Pour Yves Ackermann, président du conseil général du Territoire de Belfort, « la Cité du Lion est la capitale de l’énergie et il faut rapprocher les centres de recherche et de développement des sites de production. Les élus ont la vocation de défendre l’industrie et nous devons continuer à nous battre.

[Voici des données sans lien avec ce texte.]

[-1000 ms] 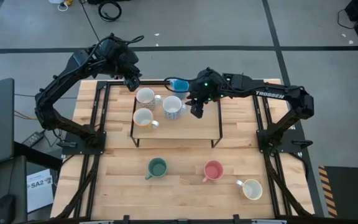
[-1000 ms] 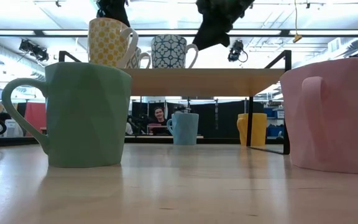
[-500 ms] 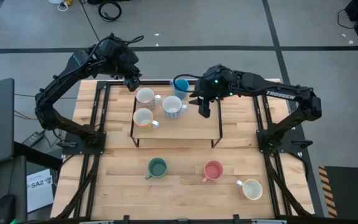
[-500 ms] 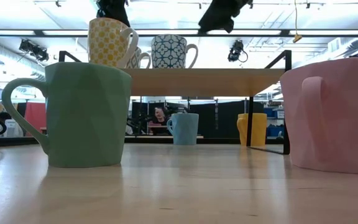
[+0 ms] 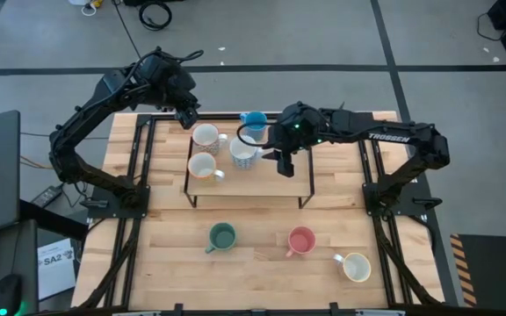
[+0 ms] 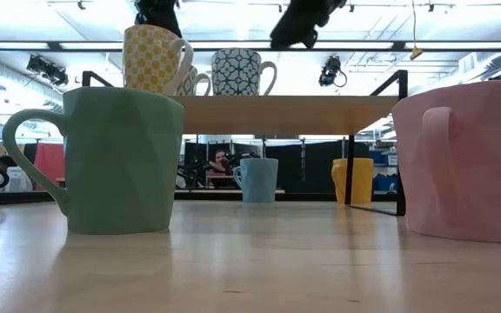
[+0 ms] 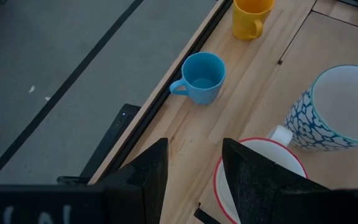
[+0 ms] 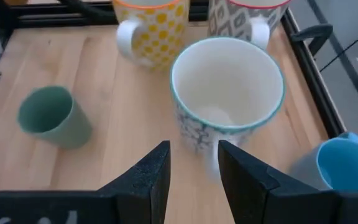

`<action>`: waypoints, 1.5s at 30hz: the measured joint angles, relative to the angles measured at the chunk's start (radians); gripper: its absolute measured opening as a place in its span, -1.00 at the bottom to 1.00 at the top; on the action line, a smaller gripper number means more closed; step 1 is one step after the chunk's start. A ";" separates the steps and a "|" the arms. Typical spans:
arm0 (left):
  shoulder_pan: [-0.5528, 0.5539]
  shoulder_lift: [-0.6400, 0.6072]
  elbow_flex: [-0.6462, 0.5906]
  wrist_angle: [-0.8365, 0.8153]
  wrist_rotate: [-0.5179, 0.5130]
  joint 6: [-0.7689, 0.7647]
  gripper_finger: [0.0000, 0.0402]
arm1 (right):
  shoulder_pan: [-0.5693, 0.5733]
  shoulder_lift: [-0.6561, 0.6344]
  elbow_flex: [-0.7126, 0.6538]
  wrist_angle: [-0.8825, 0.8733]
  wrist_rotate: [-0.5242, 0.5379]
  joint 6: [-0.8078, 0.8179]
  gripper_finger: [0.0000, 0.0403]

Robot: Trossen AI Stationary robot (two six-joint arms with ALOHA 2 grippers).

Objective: Place coffee mugs
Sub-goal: Put the blue patterned mug on the shelf, then put the blue mug on the shelf

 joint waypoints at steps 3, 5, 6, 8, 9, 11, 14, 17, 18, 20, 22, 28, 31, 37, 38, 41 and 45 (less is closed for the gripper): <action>0.000 0.000 0.000 -0.004 0.000 0.000 -0.22 | 0.000 0.027 0.000 0.010 0.015 0.007 -0.31; 0.000 0.000 0.000 -0.004 0.000 0.000 -0.22 | -0.001 0.045 -0.001 0.021 0.020 0.007 -0.31; 0.000 0.000 0.000 -0.004 0.000 0.000 -0.22 | -0.001 0.052 0.000 0.027 0.022 0.005 -0.31; 0.000 0.000 0.000 -0.004 0.000 0.000 -0.22 | -0.001 0.066 0.001 0.045 0.023 0.001 -0.31; 0.000 0.000 0.000 -0.004 0.000 0.000 -0.22 | -0.001 0.071 0.001 0.058 0.022 0.002 -0.31; 0.000 0.000 0.000 -0.004 0.000 0.000 -0.22 | -0.001 0.085 0.001 0.089 0.023 0.001 -0.31; 0.000 0.000 0.000 -0.004 0.000 0.000 -0.22 | -0.002 0.099 0.001 0.128 0.023 0.003 -0.31; 0.000 0.000 0.000 -0.004 0.000 0.000 -0.22 | -0.004 0.107 0.001 0.146 0.023 0.002 -0.31; 0.000 0.000 0.000 -0.004 0.000 0.000 -0.22 | -0.006 0.109 0.001 0.154 0.023 0.005 -0.31; 0.000 0.000 0.000 -0.004 0.000 0.000 -0.22 | -0.010 0.111 0.000 0.164 0.023 0.008 -0.31; 0.000 0.000 0.000 -0.004 0.000 0.000 -0.22 | -0.014 0.112 0.000 0.169 0.023 0.009 -0.31; 0.000 0.000 0.000 -0.004 0.000 0.000 -0.22 | -0.015 0.116 0.000 0.177 0.023 0.009 -0.31; 0.000 0.000 0.000 -0.004 0.000 0.000 -0.22 | -0.015 0.107 -0.001 0.169 0.022 0.009 -0.31; 0.000 0.000 0.000 -0.004 0.000 0.001 -0.22 | -0.018 0.064 -0.002 0.155 0.022 0.009 -0.31; 0.000 0.000 0.000 -0.004 0.000 0.001 -0.22 | -0.020 0.053 -0.002 0.151 0.022 0.009 -0.31; 0.000 0.000 0.000 -0.004 0.000 0.001 -0.22 | -0.037 0.015 -0.002 0.137 0.022 0.008 -0.31; 0.000 0.000 0.000 -0.004 0.000 0.000 -0.22 | -0.092 -0.028 -0.002 0.131 0.022 0.004 -0.31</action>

À Belfort, la qualité est fondamentale, et nous restons très attachés à l’outil de production ». Yves Ackermann, rappelle que « ce n’est pas la première fois qu’une entreprise accueille dans ses locaux des réunions, puisqu’Alsthom, en sont temps, a accueilli des conseils municipaux. »

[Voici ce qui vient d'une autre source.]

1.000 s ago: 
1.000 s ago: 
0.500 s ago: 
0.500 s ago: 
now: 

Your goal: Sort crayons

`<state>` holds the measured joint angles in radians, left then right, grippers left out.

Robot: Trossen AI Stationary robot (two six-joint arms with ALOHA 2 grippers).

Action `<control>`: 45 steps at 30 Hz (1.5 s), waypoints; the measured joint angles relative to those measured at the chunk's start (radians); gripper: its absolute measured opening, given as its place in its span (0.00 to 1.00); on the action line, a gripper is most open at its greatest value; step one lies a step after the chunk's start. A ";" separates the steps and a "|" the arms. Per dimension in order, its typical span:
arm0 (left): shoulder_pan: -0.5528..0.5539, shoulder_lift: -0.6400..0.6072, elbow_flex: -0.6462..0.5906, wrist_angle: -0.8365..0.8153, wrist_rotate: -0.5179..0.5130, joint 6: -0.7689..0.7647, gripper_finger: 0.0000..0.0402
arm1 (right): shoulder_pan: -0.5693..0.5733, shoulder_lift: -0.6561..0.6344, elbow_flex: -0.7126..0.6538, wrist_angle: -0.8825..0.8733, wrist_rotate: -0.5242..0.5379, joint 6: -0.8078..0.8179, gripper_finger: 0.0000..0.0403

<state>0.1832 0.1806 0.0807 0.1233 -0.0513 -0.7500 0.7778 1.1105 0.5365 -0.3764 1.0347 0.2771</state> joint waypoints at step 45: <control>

Ici, à GE, cette réunion va permettre de lancer des perspectives d’avenir sur les énergies de demain pour sauver la planète.

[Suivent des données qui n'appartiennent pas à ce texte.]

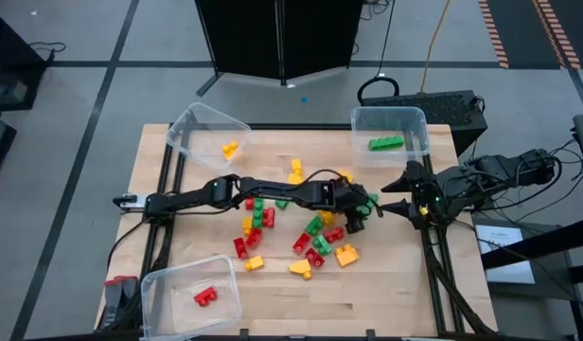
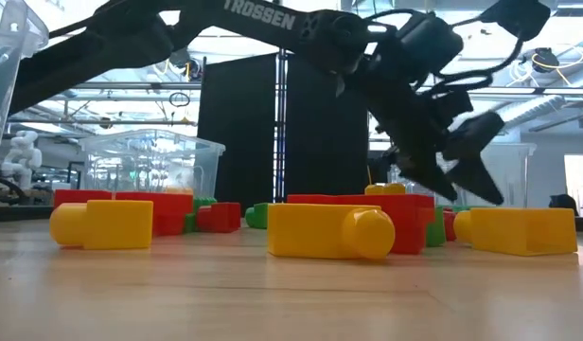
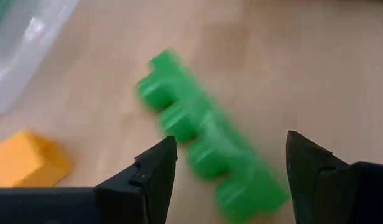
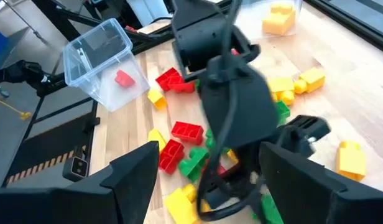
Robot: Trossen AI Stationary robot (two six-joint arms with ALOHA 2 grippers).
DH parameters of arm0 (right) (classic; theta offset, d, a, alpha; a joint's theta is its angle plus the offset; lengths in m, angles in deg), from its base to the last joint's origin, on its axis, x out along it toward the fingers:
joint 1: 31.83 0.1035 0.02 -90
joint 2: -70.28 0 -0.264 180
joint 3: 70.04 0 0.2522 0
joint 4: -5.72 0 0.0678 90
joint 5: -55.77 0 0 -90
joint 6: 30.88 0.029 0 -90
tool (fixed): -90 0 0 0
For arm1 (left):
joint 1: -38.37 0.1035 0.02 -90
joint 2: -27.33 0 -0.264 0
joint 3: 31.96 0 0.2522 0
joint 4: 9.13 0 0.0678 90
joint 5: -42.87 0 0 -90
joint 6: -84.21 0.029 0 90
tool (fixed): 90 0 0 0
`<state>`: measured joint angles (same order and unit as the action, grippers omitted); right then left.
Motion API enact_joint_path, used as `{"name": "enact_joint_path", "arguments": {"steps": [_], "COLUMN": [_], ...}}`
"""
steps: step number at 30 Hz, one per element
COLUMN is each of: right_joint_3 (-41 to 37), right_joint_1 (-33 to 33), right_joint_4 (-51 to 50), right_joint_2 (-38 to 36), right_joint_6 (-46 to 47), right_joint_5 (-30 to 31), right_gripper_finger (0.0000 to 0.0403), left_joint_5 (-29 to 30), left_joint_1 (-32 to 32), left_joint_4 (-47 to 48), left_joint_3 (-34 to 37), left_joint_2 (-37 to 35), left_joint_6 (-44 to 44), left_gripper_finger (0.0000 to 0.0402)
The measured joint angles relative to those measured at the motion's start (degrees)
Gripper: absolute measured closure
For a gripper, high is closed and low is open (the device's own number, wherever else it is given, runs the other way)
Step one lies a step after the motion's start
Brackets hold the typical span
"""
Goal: Sort blocks
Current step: Put the green game piece into the top right transparent bin
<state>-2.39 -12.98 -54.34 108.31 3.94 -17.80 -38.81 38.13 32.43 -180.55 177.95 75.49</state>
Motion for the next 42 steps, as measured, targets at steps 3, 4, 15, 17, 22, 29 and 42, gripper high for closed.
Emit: {"name": "enact_joint_path", "arguments": {"steps": [3,4,15,17,22,29,42], "right_joint_3": [0.0,0.0,0.0,0.0,0.0,0.0,0.0], "right_joint_1": [0.0,0.0,0.0,0.0,0.0,0.0,0.0], "right_joint_4": [0.1,0.1,0.7,0.7,0.7,0.7,0.7], "right_joint_2": [0.0,0.0,0.0,0.0,0.0,0.0,0.0], "right_joint_6": [0.0,0.0,0.5,0.5,0.5,0.5,0.4], "right_joint_5": [0.0,0.0,-0.1,-0.1,-0.1,-0.1,-0.1], "right_gripper_finger": [0.0131,0.0131,0.0131,0.0131,0.0131,0.0131,0.0131], "left_joint_5": [0.4,1.0,3.0,2.9,3.4,3.8,-0.2], "left_joint_1": [-0.9,-1.1,-0.8,-0.6,-0.5,-0.3,0.0], "left_joint_4": [0.7,0.3,4.6,4.2,1.8,1.8,3.8], "left_joint_3": [-0.1,-0.1,-0.4,-0.4,-0.2,-0.2,0.0], "left_joint_2": [0.5,1.3,3.7,3.7,3.9,3.9,2.6], "left_joint_6": [0.2,0.2,-7.6,-7.6,-8.6,-10.6,-11.9], "left_gripper_finger": [0.02,0.02,0.0201,0.0201,0.0215,0.0309,0.0401]}}
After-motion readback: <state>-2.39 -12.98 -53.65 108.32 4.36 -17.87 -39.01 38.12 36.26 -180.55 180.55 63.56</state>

Etienne Butzbach, maire de Belfort, quant à lui, explique : « Il y a un défi à relever, celui de créer un pôle d’excellence énergétique dans l’avenir avec des universités, des centres de recherches, des formations avec des passerelles privé/public ». Et de lancer l’idée de la Vallée de l’Énergie, un concept cher à Yves Menat, qui voit « cette vallée de Belfort à Bourogne, qui emploie pour le moment 7 500 personnes dans cette filière de l’énergie. »
Pour Etienne Butzbach, « ce plan favorisera à long terme le développement des services et industries énergétiques dans la région. »
Ricardo Cordoba affirme même que « GE veut faire venir des sous-traitants de niveau 1, comme dans le domaine de l’automobile à Sochaux. Il faut créer des enseignements spécialisés dans la formation de techniciens qui travaillent sur les turbines à gaz ».
Et de préciser « qu’à Belfort aujourd’hui, 50 % du personnel est composé d’ingénieurs et cadres, ce qui n’était pas le cas lors du rachat en 1999 d’Alstom gas turbines. »
La Vallée de l’Énergie est née de cette volonté des élus politiques et des responsables de GE afin de permettre aux entreprises de disposer de compétences d’excellence dans leur domaine. À noter qu’aucune région au monde ne produit autant de turbines à gaz que la Vallée de l’Énergie chaque année.